Even if there were a genuine issue of material fact as to whether Markesbery committed a constitutional violation, Markesbery is still entitled to qualified immunity because the right was not “clearly established” at the time of his alleged violation. Just because the “federal right to be subject only to arrest upon probable cause [is] clearly established,” Everson v. Leis, 556 F.3d 484, 500 (6th Cir.2009), does not mean that the “clearly established” prong of the qualified immunity test has been met in the context of a particular state statute. Id. As the Supreme Court said in Anderson v. Creighton, 483 U.S. 635, 641, 107 S.Ct. 3034, 97 L.Ed.2d 523 (1987), “[i]t simply does not follow immediately from the conclusion that it was firmly established that warrantless searches not supported by probable cause and exigent circumstances violate the Fourth Amendment that Anderson’s search was objectively legally unreasonable.” Under the test set forth by the Supreme Court in Anderson, id. at 640, 107 S.Ct. 3034, we are required to “further particulariz[e] the contours of the Fourth Amendment.” Crockett v. Cumberland College, 316 F.3d 571, 584 (6th Cir.2003). To find that a right is “clearly established,” “the contours of the right must be sufficiently clear that a reasonable official would understand that what he is doing violates that right.” Leonard v. Robinson, 477 F.3d 347, 355 (6th Cir.2007). In the “light of pre-existing law[,] the unlawfulness must be apparent.” Anderson, 483 U.S. at 640, 107 S.Ct. 3034. Therefore, the “relevant question” in this case is whether a “reasonable officer could have believed” that probable cause existed to arrest Haley for the offense of public intoxication. Id. at 641, 107 S.Ct. 3034. In this instance, it cannot be said that it was apparent to Markesbery that it was unlawful to arrest Haley.
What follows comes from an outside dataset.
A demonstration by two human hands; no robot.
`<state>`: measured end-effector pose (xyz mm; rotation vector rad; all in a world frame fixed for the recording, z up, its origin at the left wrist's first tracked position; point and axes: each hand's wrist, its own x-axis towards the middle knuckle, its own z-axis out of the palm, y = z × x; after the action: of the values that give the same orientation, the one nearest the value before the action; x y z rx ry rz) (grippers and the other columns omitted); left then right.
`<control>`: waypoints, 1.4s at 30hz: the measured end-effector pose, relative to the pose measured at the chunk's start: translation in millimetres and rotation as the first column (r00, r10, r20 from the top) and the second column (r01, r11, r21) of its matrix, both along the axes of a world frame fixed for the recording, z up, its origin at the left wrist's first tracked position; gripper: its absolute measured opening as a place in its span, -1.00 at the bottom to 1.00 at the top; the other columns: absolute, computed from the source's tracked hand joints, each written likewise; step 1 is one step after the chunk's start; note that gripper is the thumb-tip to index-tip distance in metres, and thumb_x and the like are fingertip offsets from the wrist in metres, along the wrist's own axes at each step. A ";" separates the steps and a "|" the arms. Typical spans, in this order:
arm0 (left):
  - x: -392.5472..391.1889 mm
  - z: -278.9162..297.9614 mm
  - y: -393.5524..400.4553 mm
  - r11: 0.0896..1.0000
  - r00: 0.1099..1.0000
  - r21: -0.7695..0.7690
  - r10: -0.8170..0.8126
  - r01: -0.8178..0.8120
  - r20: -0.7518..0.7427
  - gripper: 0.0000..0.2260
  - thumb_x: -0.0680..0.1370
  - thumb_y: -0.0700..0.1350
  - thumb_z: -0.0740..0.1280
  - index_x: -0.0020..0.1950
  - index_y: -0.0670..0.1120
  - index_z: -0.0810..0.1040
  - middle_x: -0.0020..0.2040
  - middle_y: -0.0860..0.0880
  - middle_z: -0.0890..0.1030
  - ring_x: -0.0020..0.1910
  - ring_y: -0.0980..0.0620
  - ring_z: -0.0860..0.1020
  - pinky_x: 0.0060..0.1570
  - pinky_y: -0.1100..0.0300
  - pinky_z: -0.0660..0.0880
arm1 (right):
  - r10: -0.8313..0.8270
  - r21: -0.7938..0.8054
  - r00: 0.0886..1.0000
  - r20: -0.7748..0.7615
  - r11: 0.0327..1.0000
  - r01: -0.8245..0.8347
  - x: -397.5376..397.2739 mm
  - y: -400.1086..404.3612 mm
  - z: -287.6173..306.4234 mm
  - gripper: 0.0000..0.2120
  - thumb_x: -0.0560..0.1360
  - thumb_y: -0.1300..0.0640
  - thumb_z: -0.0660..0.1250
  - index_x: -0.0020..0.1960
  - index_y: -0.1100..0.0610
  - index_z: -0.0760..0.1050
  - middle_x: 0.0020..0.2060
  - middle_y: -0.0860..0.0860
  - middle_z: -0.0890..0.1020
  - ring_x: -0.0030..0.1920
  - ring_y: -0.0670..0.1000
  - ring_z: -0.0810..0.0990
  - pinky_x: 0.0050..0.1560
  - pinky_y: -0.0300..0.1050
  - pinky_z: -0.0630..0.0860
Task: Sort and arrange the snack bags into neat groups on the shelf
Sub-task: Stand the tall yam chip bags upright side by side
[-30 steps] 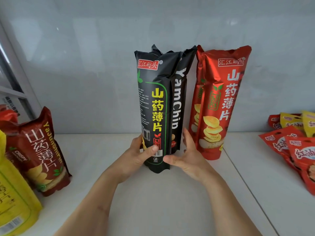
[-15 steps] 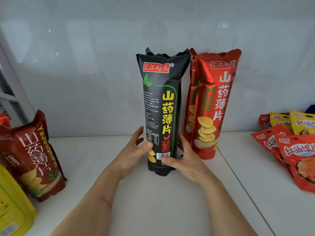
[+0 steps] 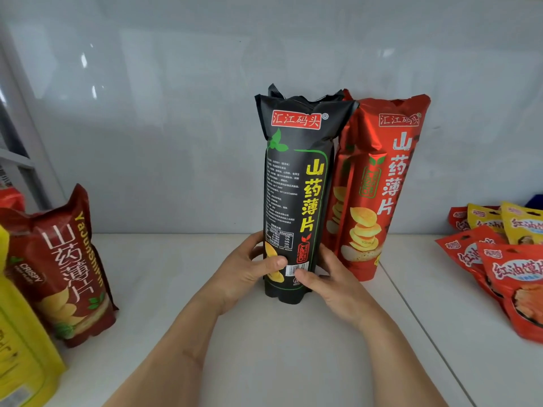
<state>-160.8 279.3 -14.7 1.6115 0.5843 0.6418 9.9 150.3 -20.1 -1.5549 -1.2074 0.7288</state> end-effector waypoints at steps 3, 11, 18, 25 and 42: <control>-1.9 4.3 -6.1 0.999 1.000 0.044 0.024 -0.024 -0.006 -0.25 0.16 0.34 0.53 0.33 0.27 0.46 0.29 0.19 0.54 0.27 0.25 0.50 0.08 0.35 0.48 | -0.033 0.009 0.999 0.017 0.999 0.033 -0.4 -2.2 2.2 -0.33 0.36 -0.23 0.50 0.40 -0.21 0.35 0.26 -0.24 0.56 0.31 -0.17 0.50 0.35 0.06 0.46; -13.8 5.2 -8.1 0.993 0.985 0.057 0.093 -0.102 0.144 -0.32 0.23 0.16 0.57 0.31 0.12 0.47 0.16 0.03 0.61 0.16 0.10 0.61 0.17 0.09 0.56 | -0.068 0.014 0.991 0.113 0.998 0.067 -11.0 -16.3 4.1 -0.41 0.37 -0.11 0.53 0.25 -0.39 0.29 0.19 -0.28 0.56 0.18 -0.27 0.52 0.17 -0.25 0.45; -28.7 2.8 -25.1 0.977 0.997 0.206 0.034 -0.047 0.065 -0.32 0.28 0.30 0.45 0.38 0.17 0.48 0.41 0.17 0.41 0.37 0.25 0.42 0.25 0.26 0.42 | -0.101 0.059 0.986 0.135 0.994 0.093 -23.6 -34.8 1.6 -0.32 0.30 -0.24 0.46 0.38 -0.22 0.36 0.24 -0.25 0.49 0.21 -0.29 0.47 0.23 -0.22 0.42; -18.1 8.9 -45.5 0.963 0.990 0.232 0.138 -0.140 0.027 -0.36 0.21 0.28 0.54 0.23 0.31 0.40 0.28 0.14 0.41 0.16 0.40 0.47 -0.01 0.50 0.48 | -0.081 0.100 0.979 0.187 0.993 0.063 -36.8 -44.6 -0.5 -0.68 0.45 -0.16 0.43 0.16 -0.34 0.45 0.18 -0.36 0.49 0.21 -0.33 0.45 0.14 -0.32 0.39; -25.6 -1.0 -39.9 1.000 0.998 -0.007 -0.016 0.016 0.061 -0.24 0.32 0.19 0.56 0.45 0.00 0.44 0.34 0.07 0.60 0.33 0.09 0.54 0.30 0.20 0.45 | -0.140 0.071 0.980 0.144 0.989 0.131 -32.0 -34.3 -8.4 -0.28 0.37 -0.07 0.54 0.45 -0.11 0.32 0.30 -0.14 0.51 0.29 -0.10 0.47 0.29 -0.12 0.45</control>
<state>-186.4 239.4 -15.7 1.5824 0.5279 0.6741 -22.1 116.0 -28.5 -1.6460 -1.2070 0.4895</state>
A reasonable officer could have believed that Markes-bery’s arrest of Haley was lawful, because precedent from the Supreme Court and our court has not clearly established that showing signs of drunkenness outside a bar, with a nearby open container of liquor, is not sufficient for probable cause that there has been a violation of Kentucky’s public intoxication statute.